Exercise material:
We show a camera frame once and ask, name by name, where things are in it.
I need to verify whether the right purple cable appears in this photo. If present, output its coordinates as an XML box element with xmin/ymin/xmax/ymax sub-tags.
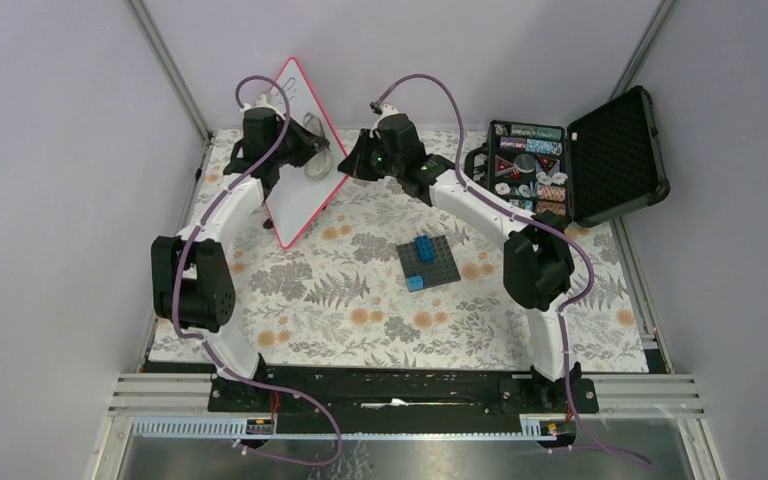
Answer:
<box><xmin>370</xmin><ymin>73</ymin><xmax>656</xmax><ymax>473</ymax></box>

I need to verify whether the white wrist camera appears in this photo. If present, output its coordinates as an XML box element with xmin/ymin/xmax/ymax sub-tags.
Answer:
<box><xmin>369</xmin><ymin>100</ymin><xmax>400</xmax><ymax>130</ymax></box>
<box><xmin>241</xmin><ymin>93</ymin><xmax>284</xmax><ymax>116</ymax></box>

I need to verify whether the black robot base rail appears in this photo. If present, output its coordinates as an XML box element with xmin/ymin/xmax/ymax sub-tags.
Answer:
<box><xmin>208</xmin><ymin>365</ymin><xmax>599</xmax><ymax>435</ymax></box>

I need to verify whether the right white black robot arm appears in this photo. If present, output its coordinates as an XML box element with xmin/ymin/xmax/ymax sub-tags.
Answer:
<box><xmin>337</xmin><ymin>113</ymin><xmax>581</xmax><ymax>414</ymax></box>

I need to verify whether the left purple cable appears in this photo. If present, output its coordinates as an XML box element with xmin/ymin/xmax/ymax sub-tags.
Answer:
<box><xmin>170</xmin><ymin>74</ymin><xmax>346</xmax><ymax>467</ymax></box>

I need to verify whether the purple cable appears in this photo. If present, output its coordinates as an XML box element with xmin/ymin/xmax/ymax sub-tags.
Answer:
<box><xmin>170</xmin><ymin>74</ymin><xmax>346</xmax><ymax>467</ymax></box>
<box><xmin>370</xmin><ymin>73</ymin><xmax>656</xmax><ymax>473</ymax></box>

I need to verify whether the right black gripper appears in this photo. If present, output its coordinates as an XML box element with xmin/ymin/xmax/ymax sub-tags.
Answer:
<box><xmin>336</xmin><ymin>131</ymin><xmax>401</xmax><ymax>185</ymax></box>

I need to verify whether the floral table mat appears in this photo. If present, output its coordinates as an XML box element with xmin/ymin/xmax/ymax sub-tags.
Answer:
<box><xmin>152</xmin><ymin>127</ymin><xmax>650</xmax><ymax>372</ymax></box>

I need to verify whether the small light blue brick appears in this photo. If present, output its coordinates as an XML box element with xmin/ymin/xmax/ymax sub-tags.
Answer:
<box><xmin>406</xmin><ymin>275</ymin><xmax>425</xmax><ymax>292</ymax></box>

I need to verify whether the dark grey brick baseplate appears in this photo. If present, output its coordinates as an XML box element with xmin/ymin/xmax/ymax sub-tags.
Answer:
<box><xmin>396</xmin><ymin>235</ymin><xmax>461</xmax><ymax>293</ymax></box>

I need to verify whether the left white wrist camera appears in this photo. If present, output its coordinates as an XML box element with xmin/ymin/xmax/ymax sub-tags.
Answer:
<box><xmin>241</xmin><ymin>93</ymin><xmax>284</xmax><ymax>116</ymax></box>

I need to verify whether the blue brick stack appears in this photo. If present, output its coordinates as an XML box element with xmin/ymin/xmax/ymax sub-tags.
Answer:
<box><xmin>414</xmin><ymin>235</ymin><xmax>436</xmax><ymax>264</ymax></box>

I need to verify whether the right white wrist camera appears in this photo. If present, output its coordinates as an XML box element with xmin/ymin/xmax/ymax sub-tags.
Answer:
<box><xmin>369</xmin><ymin>100</ymin><xmax>400</xmax><ymax>130</ymax></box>

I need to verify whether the red framed whiteboard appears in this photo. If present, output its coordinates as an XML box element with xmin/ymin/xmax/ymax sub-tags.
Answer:
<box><xmin>265</xmin><ymin>57</ymin><xmax>347</xmax><ymax>249</ymax></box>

Exercise details: The entries above are to be printed again word for word, with every picture removed.

Task result:
We show a camera frame once and ask, name by name, where things are in it.
I need to verify whether the right purple cable appears in this photo. If present, output its coordinates as an XML box element with xmin/ymin/xmax/ymax sub-tags.
Answer:
<box><xmin>370</xmin><ymin>73</ymin><xmax>656</xmax><ymax>473</ymax></box>

I need to verify whether the white wrist camera appears in this photo. If present, output its coordinates as an XML box element with xmin/ymin/xmax/ymax sub-tags.
Answer:
<box><xmin>369</xmin><ymin>100</ymin><xmax>400</xmax><ymax>130</ymax></box>
<box><xmin>241</xmin><ymin>93</ymin><xmax>284</xmax><ymax>116</ymax></box>

I need to verify whether the black robot base rail appears in this photo. If present, output its coordinates as an XML box element with xmin/ymin/xmax/ymax sub-tags.
Answer:
<box><xmin>208</xmin><ymin>365</ymin><xmax>599</xmax><ymax>435</ymax></box>

I need to verify whether the right white black robot arm appears in this photo. If present, output its coordinates as an XML box element with xmin/ymin/xmax/ymax sub-tags.
Answer:
<box><xmin>337</xmin><ymin>113</ymin><xmax>581</xmax><ymax>414</ymax></box>

I need to verify whether the left purple cable appears in this photo. If present, output its coordinates as an XML box element with xmin/ymin/xmax/ymax sub-tags.
Answer:
<box><xmin>170</xmin><ymin>74</ymin><xmax>346</xmax><ymax>467</ymax></box>

I need to verify whether the purple cable appears in this photo. If present, output its coordinates as an XML box element with xmin/ymin/xmax/ymax sub-tags.
Answer:
<box><xmin>170</xmin><ymin>74</ymin><xmax>346</xmax><ymax>467</ymax></box>
<box><xmin>370</xmin><ymin>73</ymin><xmax>656</xmax><ymax>473</ymax></box>

I need to verify whether the right black gripper appears in this photo. If present, output its coordinates as an XML box element with xmin/ymin/xmax/ymax sub-tags.
Answer:
<box><xmin>336</xmin><ymin>131</ymin><xmax>401</xmax><ymax>185</ymax></box>

I need to verify whether the floral table mat appears in this photo. If present, output its coordinates as an XML box element with xmin/ymin/xmax/ymax sub-tags.
Answer:
<box><xmin>152</xmin><ymin>127</ymin><xmax>650</xmax><ymax>372</ymax></box>

I need to verify whether the small light blue brick appears in this photo. If present, output its coordinates as an XML box element with xmin/ymin/xmax/ymax sub-tags.
Answer:
<box><xmin>406</xmin><ymin>275</ymin><xmax>425</xmax><ymax>292</ymax></box>

I need to verify whether the dark grey brick baseplate appears in this photo. If present, output its coordinates as an XML box element with xmin/ymin/xmax/ymax sub-tags.
Answer:
<box><xmin>396</xmin><ymin>235</ymin><xmax>461</xmax><ymax>293</ymax></box>

I need to verify whether the left white wrist camera appears in this photo. If present, output its coordinates as an XML box element with xmin/ymin/xmax/ymax sub-tags.
Answer:
<box><xmin>241</xmin><ymin>93</ymin><xmax>284</xmax><ymax>116</ymax></box>

I need to verify whether the blue brick stack appears in this photo. If present, output its coordinates as an XML box element with xmin/ymin/xmax/ymax sub-tags.
Answer:
<box><xmin>414</xmin><ymin>235</ymin><xmax>436</xmax><ymax>264</ymax></box>

I need to verify whether the right white wrist camera appears in this photo. If present, output its coordinates as an XML box element with xmin/ymin/xmax/ymax sub-tags.
Answer:
<box><xmin>369</xmin><ymin>100</ymin><xmax>400</xmax><ymax>130</ymax></box>

I need to verify whether the red framed whiteboard appears in this photo. If present, output its coordinates as an XML box element with xmin/ymin/xmax/ymax sub-tags.
Answer:
<box><xmin>265</xmin><ymin>57</ymin><xmax>347</xmax><ymax>249</ymax></box>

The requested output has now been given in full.